_Task instructions_
All lines of the entries with "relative" in them must be listed.

_Stored data_
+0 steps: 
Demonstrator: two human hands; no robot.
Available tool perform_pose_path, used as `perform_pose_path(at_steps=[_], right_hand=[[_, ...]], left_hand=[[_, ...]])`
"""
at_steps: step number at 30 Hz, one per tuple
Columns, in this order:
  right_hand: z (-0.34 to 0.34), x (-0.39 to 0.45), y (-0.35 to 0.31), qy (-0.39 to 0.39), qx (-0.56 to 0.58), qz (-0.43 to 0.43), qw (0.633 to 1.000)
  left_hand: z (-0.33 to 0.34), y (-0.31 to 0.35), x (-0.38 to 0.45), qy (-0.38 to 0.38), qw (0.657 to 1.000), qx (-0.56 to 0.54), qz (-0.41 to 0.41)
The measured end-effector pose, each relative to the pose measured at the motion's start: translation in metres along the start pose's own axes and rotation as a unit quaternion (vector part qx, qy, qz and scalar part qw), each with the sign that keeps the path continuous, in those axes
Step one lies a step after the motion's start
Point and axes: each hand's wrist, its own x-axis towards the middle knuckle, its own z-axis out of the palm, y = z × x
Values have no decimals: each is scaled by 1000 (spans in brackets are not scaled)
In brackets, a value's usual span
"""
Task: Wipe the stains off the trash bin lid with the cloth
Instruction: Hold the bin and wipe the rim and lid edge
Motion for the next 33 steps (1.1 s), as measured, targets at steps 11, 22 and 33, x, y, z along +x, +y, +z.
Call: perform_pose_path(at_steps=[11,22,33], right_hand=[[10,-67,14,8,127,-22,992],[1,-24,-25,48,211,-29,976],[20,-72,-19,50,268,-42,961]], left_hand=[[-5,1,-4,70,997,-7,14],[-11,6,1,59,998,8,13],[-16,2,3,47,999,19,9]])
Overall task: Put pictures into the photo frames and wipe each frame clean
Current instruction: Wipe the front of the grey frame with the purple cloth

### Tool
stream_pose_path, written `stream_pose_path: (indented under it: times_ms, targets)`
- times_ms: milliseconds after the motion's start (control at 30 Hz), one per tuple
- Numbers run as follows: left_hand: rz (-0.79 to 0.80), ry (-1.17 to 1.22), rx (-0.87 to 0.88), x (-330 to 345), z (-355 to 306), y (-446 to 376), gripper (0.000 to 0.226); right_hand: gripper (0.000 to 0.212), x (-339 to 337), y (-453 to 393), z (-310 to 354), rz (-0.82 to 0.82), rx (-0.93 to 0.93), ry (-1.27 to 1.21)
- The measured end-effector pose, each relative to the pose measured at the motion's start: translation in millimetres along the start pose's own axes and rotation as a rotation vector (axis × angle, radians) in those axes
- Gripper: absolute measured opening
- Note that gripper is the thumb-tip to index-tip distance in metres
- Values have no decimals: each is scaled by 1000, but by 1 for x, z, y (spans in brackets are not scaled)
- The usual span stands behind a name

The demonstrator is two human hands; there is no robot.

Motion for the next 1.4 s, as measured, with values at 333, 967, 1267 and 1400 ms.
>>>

_Written response_
The measured end-effector pose, each relative to the pose measured at the motion's start: translation in metres along the start pose's own axes and rotation as a unit quaternion (vector part qx, qy, qz and scalar part qw), each with the sign that keeps the path continuous, in those axes
- The measured end-effector pose, each relative to the pose measured at the motion's start: translation in millimetres along the start pose's own axes and rotation as a rotation vector (axis × angle, radians) in those axes

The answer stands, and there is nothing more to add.